Show each line of the listing in which the word "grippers" occurs.
(Records supplied Opens)
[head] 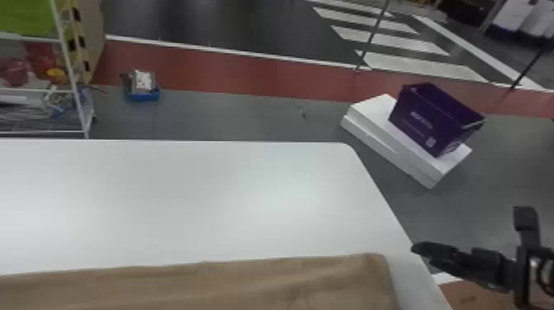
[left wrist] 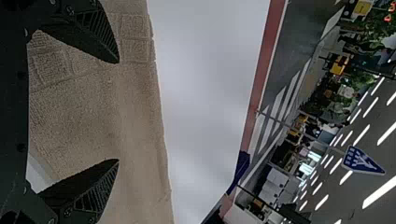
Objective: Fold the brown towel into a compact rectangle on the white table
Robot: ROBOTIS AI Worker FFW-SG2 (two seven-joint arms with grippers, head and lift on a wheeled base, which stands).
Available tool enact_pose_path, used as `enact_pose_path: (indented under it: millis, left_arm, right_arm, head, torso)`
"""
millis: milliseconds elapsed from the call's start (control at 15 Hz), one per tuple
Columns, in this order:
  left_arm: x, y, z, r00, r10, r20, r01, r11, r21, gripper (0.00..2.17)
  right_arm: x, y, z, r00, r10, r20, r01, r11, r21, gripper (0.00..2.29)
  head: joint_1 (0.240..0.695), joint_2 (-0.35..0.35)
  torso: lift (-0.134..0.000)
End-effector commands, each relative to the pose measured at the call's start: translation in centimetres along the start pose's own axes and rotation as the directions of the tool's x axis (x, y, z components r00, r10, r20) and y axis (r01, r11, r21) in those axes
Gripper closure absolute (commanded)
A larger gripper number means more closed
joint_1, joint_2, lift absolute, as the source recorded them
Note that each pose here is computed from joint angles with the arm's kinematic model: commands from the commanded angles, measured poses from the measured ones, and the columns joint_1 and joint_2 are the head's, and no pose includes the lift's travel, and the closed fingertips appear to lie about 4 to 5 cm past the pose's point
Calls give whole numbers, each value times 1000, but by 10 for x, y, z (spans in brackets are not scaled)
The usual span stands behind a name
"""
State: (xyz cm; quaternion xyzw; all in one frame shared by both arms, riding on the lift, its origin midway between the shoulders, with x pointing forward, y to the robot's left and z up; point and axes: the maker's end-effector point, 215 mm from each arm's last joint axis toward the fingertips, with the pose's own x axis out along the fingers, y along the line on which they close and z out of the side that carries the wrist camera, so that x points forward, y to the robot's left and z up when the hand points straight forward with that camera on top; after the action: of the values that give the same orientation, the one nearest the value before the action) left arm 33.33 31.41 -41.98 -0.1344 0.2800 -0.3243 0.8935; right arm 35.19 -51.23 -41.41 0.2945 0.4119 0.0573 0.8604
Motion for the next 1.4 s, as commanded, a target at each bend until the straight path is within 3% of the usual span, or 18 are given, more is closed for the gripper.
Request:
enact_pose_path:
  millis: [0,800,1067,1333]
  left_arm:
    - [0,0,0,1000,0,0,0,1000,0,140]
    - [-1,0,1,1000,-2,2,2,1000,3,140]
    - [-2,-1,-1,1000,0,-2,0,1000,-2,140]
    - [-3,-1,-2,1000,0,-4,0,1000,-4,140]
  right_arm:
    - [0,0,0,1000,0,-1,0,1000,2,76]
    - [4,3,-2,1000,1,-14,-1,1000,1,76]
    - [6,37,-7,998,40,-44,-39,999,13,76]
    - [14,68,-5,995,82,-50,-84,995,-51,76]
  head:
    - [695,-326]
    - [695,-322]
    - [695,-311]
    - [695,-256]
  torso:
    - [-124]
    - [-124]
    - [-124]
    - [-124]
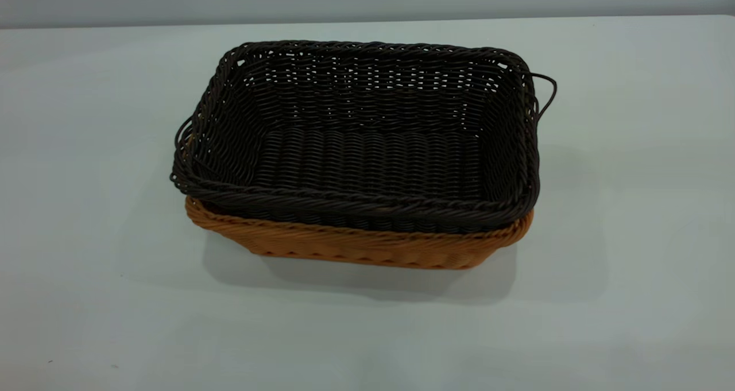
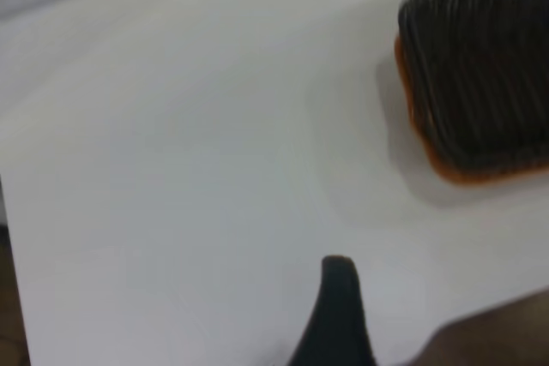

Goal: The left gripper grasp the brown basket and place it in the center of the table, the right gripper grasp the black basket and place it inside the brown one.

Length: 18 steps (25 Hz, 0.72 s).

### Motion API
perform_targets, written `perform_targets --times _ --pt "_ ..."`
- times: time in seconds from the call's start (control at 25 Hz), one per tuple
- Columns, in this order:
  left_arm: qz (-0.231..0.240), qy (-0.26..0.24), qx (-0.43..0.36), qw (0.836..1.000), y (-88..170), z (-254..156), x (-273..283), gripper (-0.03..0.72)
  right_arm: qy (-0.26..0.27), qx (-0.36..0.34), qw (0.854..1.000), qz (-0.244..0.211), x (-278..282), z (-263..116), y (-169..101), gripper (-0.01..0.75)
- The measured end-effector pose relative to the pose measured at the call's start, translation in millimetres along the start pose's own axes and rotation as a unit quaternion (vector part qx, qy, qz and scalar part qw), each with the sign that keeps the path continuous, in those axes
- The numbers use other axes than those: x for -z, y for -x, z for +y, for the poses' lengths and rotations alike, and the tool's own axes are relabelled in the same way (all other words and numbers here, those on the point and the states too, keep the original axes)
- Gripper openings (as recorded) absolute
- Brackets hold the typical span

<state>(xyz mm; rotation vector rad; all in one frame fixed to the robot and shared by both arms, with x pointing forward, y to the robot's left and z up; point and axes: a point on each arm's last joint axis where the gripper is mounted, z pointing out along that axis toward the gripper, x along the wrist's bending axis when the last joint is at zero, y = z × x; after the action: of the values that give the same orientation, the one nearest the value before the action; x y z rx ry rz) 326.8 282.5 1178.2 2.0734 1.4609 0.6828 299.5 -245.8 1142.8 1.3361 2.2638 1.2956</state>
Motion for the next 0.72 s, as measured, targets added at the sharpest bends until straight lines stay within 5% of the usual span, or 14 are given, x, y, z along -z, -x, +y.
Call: perform_targets --times 0.28,0.72 --pt "0.004 -0.007 0.008 1.0 5.1 -60.4 -8.2 0.58 0.014 0.055 0.995 -0.078 6.5 -62.8 -4.9 0.575" --pt "0.011 0.055 0.013 0.998 9.7 -122.5 -3.5 0.58 0.059 0.083 0.978 -0.183 5.3 -126.5 0.7 0.575"
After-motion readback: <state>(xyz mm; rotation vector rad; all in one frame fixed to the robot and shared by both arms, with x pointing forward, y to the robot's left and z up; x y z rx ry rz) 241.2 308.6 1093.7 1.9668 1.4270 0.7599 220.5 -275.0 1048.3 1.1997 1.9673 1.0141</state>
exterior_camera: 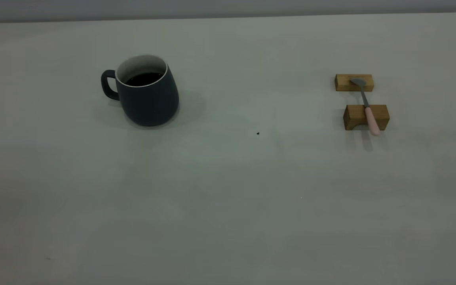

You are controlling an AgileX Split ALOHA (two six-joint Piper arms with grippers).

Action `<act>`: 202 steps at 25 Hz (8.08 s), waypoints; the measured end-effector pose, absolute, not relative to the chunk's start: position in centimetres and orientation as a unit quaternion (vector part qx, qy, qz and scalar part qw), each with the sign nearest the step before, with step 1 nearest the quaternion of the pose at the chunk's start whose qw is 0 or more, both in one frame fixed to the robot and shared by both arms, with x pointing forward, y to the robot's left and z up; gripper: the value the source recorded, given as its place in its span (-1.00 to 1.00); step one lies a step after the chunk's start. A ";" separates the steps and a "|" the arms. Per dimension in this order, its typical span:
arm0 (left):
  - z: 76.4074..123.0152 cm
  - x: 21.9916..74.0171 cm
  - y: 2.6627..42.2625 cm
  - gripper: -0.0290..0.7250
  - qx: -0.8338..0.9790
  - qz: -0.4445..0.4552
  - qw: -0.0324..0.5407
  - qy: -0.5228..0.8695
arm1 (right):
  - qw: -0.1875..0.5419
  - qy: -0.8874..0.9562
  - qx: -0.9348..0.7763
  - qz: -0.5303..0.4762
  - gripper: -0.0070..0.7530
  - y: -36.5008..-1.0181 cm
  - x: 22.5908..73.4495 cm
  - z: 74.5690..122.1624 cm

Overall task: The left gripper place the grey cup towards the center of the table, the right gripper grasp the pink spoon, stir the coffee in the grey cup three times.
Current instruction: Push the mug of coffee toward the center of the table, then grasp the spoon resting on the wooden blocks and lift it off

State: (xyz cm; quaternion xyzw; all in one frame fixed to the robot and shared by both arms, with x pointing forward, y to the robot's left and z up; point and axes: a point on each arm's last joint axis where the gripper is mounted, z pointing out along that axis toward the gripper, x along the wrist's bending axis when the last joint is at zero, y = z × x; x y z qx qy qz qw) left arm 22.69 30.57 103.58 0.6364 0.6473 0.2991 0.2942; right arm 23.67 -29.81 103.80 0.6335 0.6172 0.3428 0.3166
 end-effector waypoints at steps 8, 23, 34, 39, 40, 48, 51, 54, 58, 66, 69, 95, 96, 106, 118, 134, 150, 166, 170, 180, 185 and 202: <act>103.7 28.7 30.3 0.58 0.676 0.205 0.192 0.681 | 0.317 0.617 0.634 0.343 -0.36 -29.8 23.7 103.8; 101.1 49.5 29.4 0.58 0.736 0.151 0.124 0.648 | 0.317 0.617 0.634 0.343 -0.36 -29.8 23.7 103.8; 92.7 63.0 28.4 0.58 0.921 0.138 0.048 0.362 | 0.317 0.617 0.634 0.343 -0.36 -29.8 23.7 103.8; 88.7 65.9 26.2 0.58 0.976 0.121 0.035 0.176 | 0.317 0.617 0.634 0.343 -0.36 -29.8 23.7 103.8; 88.0 66.2 25.7 0.58 0.981 0.115 0.038 0.153 | 0.317 0.617 0.634 0.343 -0.36 -29.8 23.7 103.8; 83.7 66.9 23.4 0.58 0.994 0.093 0.049 -0.017 | 0.317 0.617 0.634 0.343 -0.36 -29.8 23.7 103.8; 82.7 67.1 23.4 0.58 0.994 0.099 0.048 -0.027 | 0.317 0.617 0.634 0.343 -0.36 -29.8 23.7 103.8; 81.7 67.1 23.4 0.58 0.994 0.094 0.047 -0.028 | 0.317 0.617 0.634 0.343 -0.36 -29.8 23.7 103.8; 81.5 67.0 22.9 0.58 0.994 0.090 0.061 -0.014 | 0.317 0.617 0.634 0.343 -0.36 -29.8 23.7 103.8; 81.3 66.5 19.6 0.58 0.991 0.091 0.098 -0.011 | 0.317 0.617 0.634 0.343 -0.36 -29.8 23.7 103.8; 81.1 66.0 17.5 0.58 0.989 0.088 0.115 -0.012 | 0.317 0.617 0.634 0.343 -0.36 -29.8 23.7 103.8; 92.4 65.0 11.5 0.58 0.955 0.162 0.231 0.093 | 0.317 0.617 0.634 0.343 -0.36 -29.8 23.7 103.8; 94.1 64.8 11.6 0.58 0.949 0.170 0.242 0.108 | 0.317 0.617 0.634 0.343 -0.36 -29.8 23.7 103.8; 104.0 61.3 12.3 0.58 0.885 0.117 0.329 0.308 | 0.317 0.617 0.634 0.343 -0.36 -29.8 23.7 103.8; 107.3 54.6 16.1 0.58 0.909 -0.027 0.122 0.399 | 0.317 0.617 0.634 0.343 -0.36 -29.8 23.7 103.8; 115.7 47.2 19.6 0.58 0.874 0.079 0.204 0.435 | 0.316 0.617 0.634 0.343 -0.36 -29.8 23.7 103.8; 105.0 34.0 25.8 0.58 0.835 0.062 0.121 0.533 | 0.316 0.617 0.634 0.343 -0.36 -29.8 23.7 103.8; 103.3 26.5 29.2 0.58 0.784 0.173 0.247 0.543 | 0.316 0.617 0.634 0.343 -0.36 -29.8 23.7 103.8; 103.5 24.8 29.9 0.58 0.751 0.214 0.287 0.555 | 0.312 0.617 0.633 0.346 -0.36 -29.7 23.7 103.8; 103.3 22.3 30.4 0.58 0.666 0.292 0.321 0.606 | 0.279 0.627 0.620 0.380 -0.30 -28.8 23.9 104.4; 103.3 22.3 30.4 0.58 0.665 0.294 0.319 0.609 | 0.259 0.657 0.612 0.355 0.00 -28.6 26.3 105.6; 103.3 22.2 30.2 0.58 0.643 0.302 0.310 0.631 | 0.042 0.737 0.624 0.254 0.19 -26.6 42.7 99.8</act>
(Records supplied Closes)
> _Answer below_
Robot: ROBOTIS AI Worker FFW-SG2 (two seven-joint arms with grippers, head and lift on a wheeled base, which stands).
You are controlling an AgileX Split ALOHA (two six-joint Piper arms with grippers).

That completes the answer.